Die Temperatur, geschwängert von einem pervers dicken Zigarettenqualm, hatte längst Fieberwerte erreicht und mein mehrmaliger Blick nach oben bestätigte meine Vermutung: es tropfte mittlerweile wirklich von der Decke runter!! Sowas hatte ich in der letzten Zeit nun wirklich nicht erlebt, der helle Wahnsinn! Die Setliste beeinhaltete alle Schaffensperioden und das neue Material von "I was dead for 7 Weeks in the City of Angels" wurde ebenso frenetisch bejubelt wie die älteren Klassiker der Währung "Devil came to me" oder "Flashback". "Dj" und allem voran "Cherry Lee" verwandelten das Abart in einen wahren Hexenkessel. Diese Reaktionen beflügelten auch die Band, die wie aus einem Guss spielte. Nach knappen 75 Minuten verabschiedeten sich Dover schweissgebadet und ziemlich groggy von der Bühne und hinterliessen ebenso ausgepowerte Fans. Eines ist so sicher wie das Amen in der Kirche: diese Truppe hat, falls nicht Unvorhergesehenes geschieht, mehr als eine rosige Zukunft.
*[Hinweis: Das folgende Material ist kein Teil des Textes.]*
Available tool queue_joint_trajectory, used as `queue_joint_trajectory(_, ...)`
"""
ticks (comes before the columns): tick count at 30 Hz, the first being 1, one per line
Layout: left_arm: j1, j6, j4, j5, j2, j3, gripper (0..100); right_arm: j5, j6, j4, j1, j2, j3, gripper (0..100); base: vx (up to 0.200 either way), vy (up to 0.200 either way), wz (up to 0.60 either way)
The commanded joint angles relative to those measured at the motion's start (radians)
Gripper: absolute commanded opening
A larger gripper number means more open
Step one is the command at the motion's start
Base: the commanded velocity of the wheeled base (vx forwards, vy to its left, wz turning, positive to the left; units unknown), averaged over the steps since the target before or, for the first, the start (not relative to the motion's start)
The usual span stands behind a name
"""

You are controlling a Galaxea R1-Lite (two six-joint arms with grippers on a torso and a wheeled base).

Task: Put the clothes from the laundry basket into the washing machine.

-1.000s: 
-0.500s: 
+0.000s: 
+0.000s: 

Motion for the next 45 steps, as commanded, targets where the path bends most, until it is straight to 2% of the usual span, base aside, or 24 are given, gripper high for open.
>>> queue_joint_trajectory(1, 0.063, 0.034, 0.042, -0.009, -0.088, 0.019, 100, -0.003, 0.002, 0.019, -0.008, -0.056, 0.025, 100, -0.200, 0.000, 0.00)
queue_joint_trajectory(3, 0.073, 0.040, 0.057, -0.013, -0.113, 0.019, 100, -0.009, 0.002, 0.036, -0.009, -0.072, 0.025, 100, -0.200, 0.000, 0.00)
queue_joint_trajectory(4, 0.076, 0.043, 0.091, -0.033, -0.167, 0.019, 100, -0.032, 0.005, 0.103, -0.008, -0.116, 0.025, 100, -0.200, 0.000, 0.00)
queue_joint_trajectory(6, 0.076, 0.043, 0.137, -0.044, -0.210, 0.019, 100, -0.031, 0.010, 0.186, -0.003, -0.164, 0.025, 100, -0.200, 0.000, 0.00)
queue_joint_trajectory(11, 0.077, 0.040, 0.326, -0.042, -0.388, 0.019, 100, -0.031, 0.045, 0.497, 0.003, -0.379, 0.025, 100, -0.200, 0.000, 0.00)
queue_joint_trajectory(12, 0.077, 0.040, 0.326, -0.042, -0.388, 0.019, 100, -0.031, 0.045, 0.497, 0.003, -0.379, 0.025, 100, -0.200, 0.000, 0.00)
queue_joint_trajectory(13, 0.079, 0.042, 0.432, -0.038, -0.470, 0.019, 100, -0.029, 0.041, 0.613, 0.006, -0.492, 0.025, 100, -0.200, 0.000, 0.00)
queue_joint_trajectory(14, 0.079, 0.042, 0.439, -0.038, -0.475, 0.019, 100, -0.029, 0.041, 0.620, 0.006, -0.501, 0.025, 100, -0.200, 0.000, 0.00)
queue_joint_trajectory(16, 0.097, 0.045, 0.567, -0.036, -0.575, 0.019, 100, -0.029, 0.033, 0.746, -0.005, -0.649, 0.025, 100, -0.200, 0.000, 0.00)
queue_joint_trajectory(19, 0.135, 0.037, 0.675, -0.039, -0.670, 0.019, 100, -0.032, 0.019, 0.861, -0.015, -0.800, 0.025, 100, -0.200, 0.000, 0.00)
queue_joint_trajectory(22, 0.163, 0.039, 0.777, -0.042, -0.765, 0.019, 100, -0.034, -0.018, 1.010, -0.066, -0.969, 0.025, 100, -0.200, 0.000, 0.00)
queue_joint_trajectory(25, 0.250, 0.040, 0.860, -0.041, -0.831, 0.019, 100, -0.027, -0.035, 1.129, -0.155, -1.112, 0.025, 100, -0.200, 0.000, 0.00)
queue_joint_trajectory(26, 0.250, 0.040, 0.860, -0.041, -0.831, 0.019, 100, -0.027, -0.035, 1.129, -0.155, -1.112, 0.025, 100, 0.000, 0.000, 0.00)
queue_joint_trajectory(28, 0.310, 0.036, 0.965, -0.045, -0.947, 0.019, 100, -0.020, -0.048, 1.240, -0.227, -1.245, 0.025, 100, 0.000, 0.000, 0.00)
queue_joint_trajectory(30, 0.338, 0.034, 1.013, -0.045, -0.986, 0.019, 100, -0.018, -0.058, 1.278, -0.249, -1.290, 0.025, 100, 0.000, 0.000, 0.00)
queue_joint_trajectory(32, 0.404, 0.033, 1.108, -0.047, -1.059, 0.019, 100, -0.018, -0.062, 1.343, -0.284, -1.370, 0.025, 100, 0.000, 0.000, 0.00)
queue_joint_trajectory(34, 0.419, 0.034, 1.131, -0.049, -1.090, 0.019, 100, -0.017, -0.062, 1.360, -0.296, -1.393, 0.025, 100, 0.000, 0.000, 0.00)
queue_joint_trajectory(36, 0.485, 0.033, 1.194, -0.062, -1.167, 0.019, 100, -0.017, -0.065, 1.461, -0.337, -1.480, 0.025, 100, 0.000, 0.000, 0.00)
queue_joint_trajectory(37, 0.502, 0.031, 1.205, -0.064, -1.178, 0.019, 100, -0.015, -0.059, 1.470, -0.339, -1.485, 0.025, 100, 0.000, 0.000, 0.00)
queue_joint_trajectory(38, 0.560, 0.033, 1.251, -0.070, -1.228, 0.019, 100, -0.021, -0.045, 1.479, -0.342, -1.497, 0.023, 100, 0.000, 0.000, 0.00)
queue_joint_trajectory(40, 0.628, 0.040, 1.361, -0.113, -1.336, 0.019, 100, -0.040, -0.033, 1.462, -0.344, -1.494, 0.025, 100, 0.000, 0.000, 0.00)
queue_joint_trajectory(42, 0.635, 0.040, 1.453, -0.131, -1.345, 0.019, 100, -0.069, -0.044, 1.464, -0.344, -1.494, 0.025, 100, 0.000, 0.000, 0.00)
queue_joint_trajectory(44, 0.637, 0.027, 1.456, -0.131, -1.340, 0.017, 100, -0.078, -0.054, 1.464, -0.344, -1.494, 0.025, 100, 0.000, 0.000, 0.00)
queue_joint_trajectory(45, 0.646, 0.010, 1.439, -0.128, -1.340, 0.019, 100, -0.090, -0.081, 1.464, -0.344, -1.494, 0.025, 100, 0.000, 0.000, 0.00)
Wenn ich mir vorstelle, wie das in einem ausverkauften Volkshaus (in Zürich) abgehen würde, dann sträuben sich mir die Nackenhaare schon jetzt, obwohl gerade Club-Konzerte in kleinen Rahmen wie hier im Abart immer einen besonderen Reiz ausüben und gerade deswegen noch lange in Erinnerung bleiben werden.

Setlist: "My secret People", "Better Day", "Four Graves", "Devil came to me", "Lady Barbuda", "As I said", "Flashback", "Rooster", "Recluser", "King George", "Astroman", "Serenade", "Witness", "Dj", "Cherry Lee", "Seawitch", "Far", "Loli Jackson".